The second is an enhancement that requires a DB upgrade, so I will implement it on trunk.

Attachments (3)

9870-int-cache-id-r10344.patch (2.8 KB ) - added by Remy Blank 10 years ago.
Change the cache table primary key to int.
cache_timings.py (2.3 KB ) - added by Christian Boos 10 years ago.
simple timing program for various kind of cache table
9870-int-cache-id-r10551.patch (5.2 KB ) - added by Remy Blank 10 years ago.
Store cache id strings in the database.

Download all attachments as: .zip

Change History (26)

comment:1 by Remy Blank, 10 years ago

The first issue is fixed in [10342] and [10343], by walking the class MRO to find the class where a property is defined.

by Remy Blank, 10 years ago

Change the cache table primary key to int.

comment:2 by Remy Blank, 10 years ago

9870-int-cache-id-r10344.patch modifies the cache subsystem to use a hash of the property id in the cache table. It includes a DB upgrade to version 27.

comment:3 by Christian Boos, 10 years ago

Well, the trouble with integer ids is maybe a lack of "readability" of the database content, at least for debugging.

Which makes me think we could add some debug commands to trac-admin, like here a trac-admin debug cache-ids that would list in clear text the cache identifiers and their generation info.

comment:4 by Remy Blank, 10 years ago

Sure, but the cache table is not meant to be read (at least once the caching subsystem works correctly).
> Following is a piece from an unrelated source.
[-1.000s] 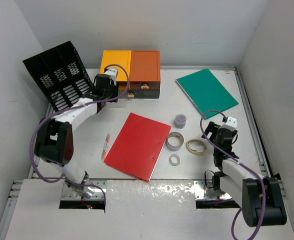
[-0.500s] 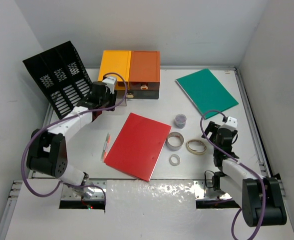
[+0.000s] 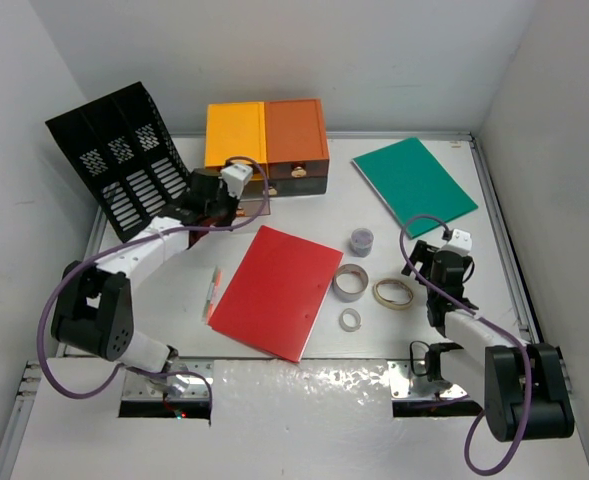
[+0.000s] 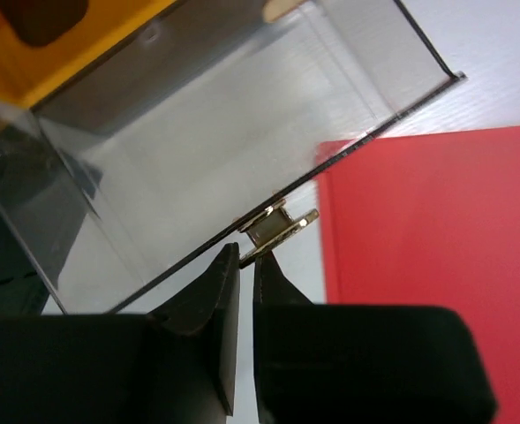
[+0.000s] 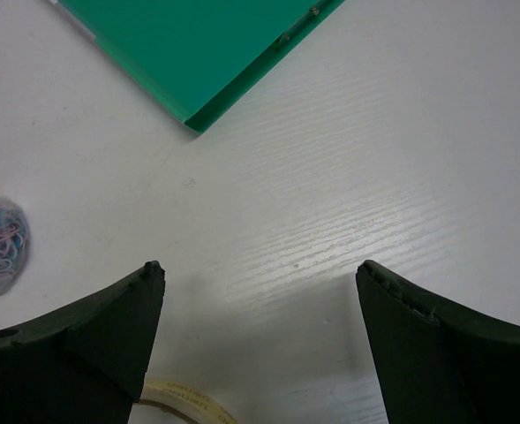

Adding a debug command to trac-admin may be a good idea, but due to the id being a hash, there's no direct mapping back to the identifier. We would have to go through all components and find the descriptors. And this still wouldn't give us the cached attributes for non-Component classes (e.g. CachedRepository).

in reply to:  4 ; comment:5 by Christian Boos, 10 years ago

Replying to rblank:

Sure, but the cache table is not meant to be read (at least once the caching subsystem works correctly)

Well, we thought it did work well for a while ;-) And even if it did, there can always be regressions, or plugin or local modifications which interfere, etc. All things that make having a quick look at the cache table useful for troubleshooting, just like we did in #9866.

there's no direct mapping back to the identifier. We would have to go through all components and find the descriptors. And this still wouldn't give us the cached attributes for non-Component classes (e.g. CachedRepository).

Right, I supposed we could somehow get easily a list of all the keys. But as it's not the case, then I think the trade-off between the proposed optimization and the loss of clarity is not in favor of the change. We already have an index for the id column for the performance part, and for the size, well, we'll never have that many different keys to weight as much as one version of a medium sized wiki page ;-)

in reply to:  5 ; comment:6 by Remy Blank, 10 years ago

Replying to cboos:

We already have an index for the id column for the performance part, and for the size, well, we'll never have that many different keys to weight as much as one version of a medium sized wiki page ;-)

I haven't done any performance measurements yet, but I can't imagine a string comparison being as fast as an integer comparison, neither in Python code, nor in the database.

And the cache is all about speed, so I'd be ready to sacrifice a bit of clarity for speed. We do lack unit tests for the cache subsystem, so this should be improved as well.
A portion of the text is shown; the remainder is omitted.